BEGIN SUPPLIED RECORDS

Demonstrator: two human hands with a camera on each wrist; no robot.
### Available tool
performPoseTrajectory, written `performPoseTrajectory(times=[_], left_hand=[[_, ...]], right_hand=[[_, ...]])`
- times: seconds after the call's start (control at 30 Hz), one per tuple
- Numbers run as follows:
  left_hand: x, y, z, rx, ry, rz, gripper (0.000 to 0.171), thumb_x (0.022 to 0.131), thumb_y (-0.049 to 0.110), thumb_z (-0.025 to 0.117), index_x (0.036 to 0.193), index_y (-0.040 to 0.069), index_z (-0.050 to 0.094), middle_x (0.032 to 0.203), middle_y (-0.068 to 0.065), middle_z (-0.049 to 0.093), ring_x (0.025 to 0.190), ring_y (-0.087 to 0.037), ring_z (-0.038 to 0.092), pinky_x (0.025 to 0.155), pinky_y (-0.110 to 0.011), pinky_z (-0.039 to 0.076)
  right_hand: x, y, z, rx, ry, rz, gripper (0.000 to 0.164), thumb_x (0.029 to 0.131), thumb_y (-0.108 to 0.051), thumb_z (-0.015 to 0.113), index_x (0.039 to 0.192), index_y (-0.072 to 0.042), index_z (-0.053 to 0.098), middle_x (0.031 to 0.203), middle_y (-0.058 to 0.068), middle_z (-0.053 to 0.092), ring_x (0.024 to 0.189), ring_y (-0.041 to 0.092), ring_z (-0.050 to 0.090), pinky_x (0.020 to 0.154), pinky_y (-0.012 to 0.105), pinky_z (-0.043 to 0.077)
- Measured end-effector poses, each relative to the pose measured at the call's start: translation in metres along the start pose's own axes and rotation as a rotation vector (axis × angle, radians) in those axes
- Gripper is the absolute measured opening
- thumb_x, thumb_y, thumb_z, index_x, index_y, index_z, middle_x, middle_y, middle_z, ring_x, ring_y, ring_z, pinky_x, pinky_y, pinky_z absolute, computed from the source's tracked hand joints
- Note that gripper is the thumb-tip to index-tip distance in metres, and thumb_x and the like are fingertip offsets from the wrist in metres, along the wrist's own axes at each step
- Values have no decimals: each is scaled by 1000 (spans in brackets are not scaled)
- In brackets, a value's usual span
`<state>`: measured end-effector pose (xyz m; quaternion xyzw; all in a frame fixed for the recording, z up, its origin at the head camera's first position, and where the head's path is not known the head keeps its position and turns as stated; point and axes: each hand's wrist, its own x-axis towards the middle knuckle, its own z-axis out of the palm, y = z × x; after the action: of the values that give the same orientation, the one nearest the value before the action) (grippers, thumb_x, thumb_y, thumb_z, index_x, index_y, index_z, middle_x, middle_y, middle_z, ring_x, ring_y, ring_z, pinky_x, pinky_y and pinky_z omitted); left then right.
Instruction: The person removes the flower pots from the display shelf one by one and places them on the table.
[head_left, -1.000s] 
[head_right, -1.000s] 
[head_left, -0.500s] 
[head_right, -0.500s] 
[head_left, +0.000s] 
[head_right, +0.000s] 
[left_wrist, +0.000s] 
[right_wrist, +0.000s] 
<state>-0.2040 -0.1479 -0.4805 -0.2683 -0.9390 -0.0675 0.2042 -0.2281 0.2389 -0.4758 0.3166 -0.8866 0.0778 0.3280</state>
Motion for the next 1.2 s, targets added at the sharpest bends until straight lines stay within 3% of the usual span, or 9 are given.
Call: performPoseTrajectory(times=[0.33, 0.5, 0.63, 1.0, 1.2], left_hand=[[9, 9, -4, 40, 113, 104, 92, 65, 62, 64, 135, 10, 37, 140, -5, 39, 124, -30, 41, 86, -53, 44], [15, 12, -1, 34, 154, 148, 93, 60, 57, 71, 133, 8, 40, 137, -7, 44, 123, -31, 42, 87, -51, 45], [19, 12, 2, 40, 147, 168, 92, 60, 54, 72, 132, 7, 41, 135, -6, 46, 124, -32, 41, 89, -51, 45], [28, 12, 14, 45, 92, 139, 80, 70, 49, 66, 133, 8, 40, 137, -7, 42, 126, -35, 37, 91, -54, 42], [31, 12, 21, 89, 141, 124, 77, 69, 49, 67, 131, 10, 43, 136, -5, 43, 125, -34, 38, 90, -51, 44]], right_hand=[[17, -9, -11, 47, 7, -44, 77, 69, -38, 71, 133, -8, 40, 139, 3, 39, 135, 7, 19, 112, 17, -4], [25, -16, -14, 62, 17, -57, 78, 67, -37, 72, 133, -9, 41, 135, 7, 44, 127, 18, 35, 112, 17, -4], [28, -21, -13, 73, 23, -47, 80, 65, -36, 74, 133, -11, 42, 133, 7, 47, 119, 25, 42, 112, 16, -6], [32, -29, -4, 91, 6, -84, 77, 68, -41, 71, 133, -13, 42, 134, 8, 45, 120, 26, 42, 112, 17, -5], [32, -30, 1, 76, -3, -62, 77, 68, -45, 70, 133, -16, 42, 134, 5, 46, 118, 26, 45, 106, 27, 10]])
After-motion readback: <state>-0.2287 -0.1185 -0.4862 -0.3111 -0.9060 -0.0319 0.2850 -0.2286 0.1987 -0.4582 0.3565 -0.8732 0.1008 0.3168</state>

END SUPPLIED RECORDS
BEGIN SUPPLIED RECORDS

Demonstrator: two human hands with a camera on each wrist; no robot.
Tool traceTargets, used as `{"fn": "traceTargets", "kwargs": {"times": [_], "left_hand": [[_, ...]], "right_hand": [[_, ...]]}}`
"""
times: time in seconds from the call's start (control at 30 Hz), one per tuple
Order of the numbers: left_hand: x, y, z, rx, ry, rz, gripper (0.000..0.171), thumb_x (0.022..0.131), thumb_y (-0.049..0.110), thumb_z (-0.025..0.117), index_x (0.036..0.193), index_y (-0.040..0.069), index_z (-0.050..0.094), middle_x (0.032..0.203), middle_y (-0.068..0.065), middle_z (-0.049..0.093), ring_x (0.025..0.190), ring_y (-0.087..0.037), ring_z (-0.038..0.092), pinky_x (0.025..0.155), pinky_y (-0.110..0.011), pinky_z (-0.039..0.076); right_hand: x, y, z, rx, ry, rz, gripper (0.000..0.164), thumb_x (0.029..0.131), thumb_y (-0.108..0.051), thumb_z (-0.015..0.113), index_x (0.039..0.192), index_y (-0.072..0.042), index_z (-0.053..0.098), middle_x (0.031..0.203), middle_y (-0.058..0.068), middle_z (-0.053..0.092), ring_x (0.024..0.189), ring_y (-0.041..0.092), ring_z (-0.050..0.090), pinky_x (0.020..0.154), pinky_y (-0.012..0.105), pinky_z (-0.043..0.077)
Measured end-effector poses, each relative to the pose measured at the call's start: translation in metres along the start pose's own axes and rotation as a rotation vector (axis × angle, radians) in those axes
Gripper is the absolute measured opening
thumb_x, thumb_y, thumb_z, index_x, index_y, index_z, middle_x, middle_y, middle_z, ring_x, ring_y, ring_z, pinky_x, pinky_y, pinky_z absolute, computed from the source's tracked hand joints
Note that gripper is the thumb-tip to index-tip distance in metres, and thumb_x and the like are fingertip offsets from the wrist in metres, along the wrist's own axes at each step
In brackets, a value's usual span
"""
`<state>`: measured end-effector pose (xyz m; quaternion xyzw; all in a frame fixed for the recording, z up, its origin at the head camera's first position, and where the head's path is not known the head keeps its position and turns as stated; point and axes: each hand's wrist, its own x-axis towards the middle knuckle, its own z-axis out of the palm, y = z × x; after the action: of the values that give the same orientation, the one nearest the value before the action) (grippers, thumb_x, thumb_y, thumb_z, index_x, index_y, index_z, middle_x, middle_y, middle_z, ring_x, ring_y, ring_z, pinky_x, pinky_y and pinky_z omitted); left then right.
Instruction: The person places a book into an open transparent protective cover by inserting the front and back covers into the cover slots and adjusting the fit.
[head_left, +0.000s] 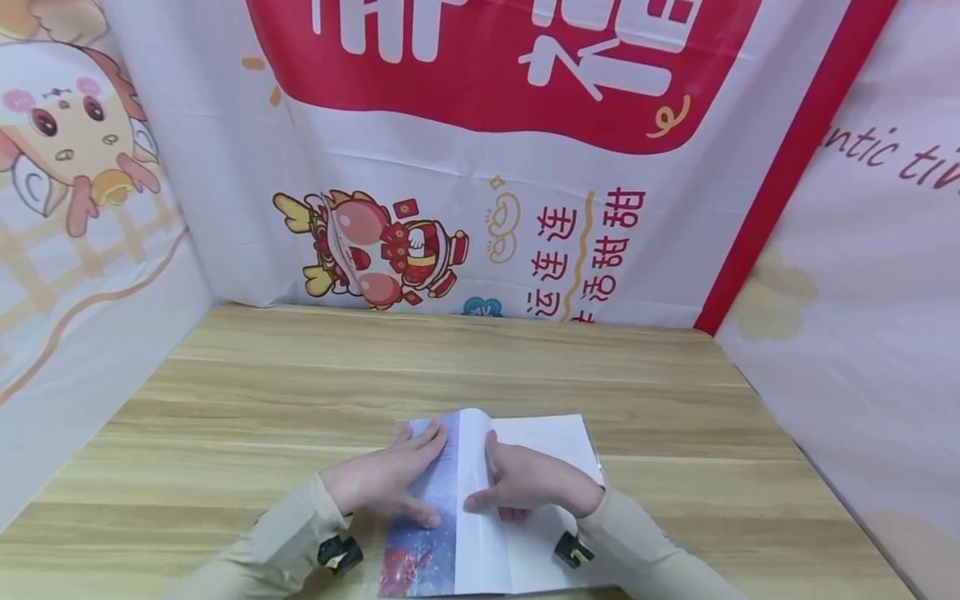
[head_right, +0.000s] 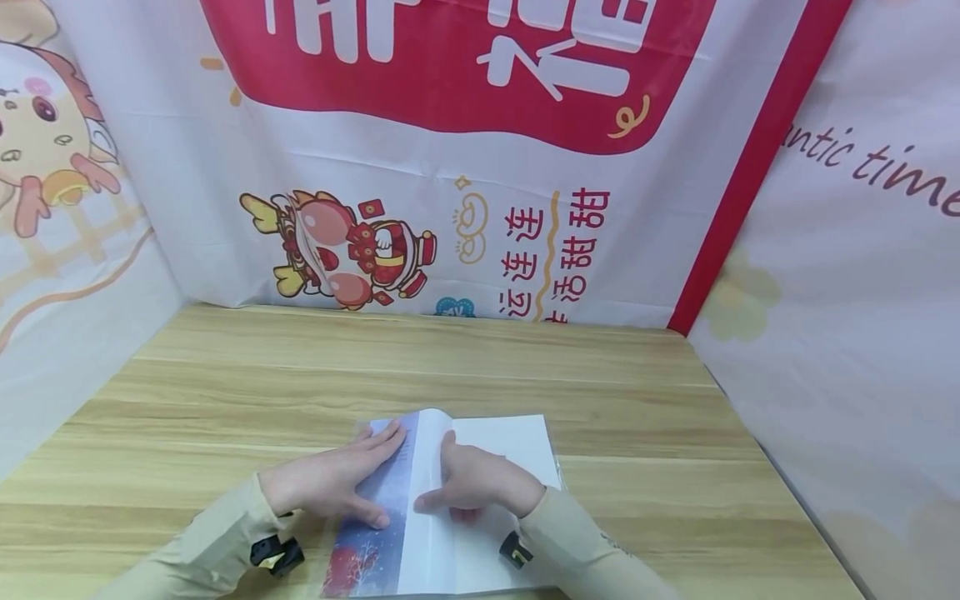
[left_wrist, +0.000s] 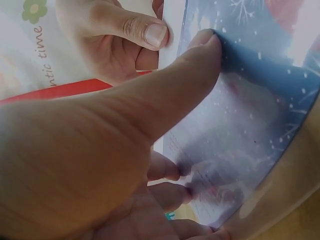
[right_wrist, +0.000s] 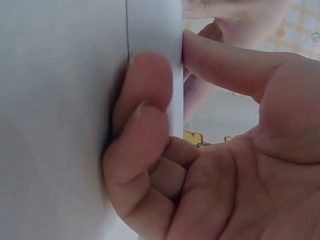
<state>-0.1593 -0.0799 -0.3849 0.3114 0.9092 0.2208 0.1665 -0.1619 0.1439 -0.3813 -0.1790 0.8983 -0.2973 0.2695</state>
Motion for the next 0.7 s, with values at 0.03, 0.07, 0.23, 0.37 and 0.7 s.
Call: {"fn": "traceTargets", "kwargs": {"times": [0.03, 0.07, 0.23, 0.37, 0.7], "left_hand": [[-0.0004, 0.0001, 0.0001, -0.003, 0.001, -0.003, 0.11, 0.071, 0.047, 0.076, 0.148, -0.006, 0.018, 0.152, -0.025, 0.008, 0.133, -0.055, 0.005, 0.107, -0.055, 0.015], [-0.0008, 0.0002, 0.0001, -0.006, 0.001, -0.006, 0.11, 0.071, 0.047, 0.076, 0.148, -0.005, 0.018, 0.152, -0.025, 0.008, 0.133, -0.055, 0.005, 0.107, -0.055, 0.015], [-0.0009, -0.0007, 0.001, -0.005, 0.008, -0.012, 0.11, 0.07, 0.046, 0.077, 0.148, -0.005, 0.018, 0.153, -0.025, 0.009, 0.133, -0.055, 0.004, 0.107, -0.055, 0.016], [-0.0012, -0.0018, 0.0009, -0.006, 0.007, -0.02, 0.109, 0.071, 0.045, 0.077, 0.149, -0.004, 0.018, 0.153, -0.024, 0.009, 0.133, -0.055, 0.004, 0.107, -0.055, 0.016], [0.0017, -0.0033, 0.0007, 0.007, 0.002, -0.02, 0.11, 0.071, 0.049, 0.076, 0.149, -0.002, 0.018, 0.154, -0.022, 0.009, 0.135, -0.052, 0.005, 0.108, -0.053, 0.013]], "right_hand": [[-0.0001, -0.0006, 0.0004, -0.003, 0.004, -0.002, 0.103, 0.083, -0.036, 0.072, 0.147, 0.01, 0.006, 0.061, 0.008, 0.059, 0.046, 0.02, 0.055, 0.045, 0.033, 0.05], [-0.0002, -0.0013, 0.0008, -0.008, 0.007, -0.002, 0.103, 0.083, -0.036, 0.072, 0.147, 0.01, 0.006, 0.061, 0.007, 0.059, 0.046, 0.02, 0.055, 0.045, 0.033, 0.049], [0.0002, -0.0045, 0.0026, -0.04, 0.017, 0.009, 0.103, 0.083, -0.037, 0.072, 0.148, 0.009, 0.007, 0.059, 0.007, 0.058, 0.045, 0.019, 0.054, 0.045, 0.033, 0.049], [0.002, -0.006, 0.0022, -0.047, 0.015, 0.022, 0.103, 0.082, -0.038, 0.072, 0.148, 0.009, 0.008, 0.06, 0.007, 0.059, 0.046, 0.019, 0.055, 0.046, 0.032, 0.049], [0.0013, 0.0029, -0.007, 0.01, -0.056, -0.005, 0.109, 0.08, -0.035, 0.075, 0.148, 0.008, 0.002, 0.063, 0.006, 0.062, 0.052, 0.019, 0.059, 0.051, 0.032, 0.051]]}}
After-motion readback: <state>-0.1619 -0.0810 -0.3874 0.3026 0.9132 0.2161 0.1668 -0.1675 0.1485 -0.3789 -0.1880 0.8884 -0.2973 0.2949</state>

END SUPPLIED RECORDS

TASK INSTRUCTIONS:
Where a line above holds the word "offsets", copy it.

PROBLEM SOLUTION:
- Note that gripper is the thumb-tip to index-tip distance in metres, and thumb_x and the like are fingertip offsets from the wrist in metres, along the wrist's own axes at each step
Note that gripper is the thumb-tip to index-tip distance in metres, and thumb_x and the like are fingertip offsets from the wrist in metres, along the wrist's own axes at each step

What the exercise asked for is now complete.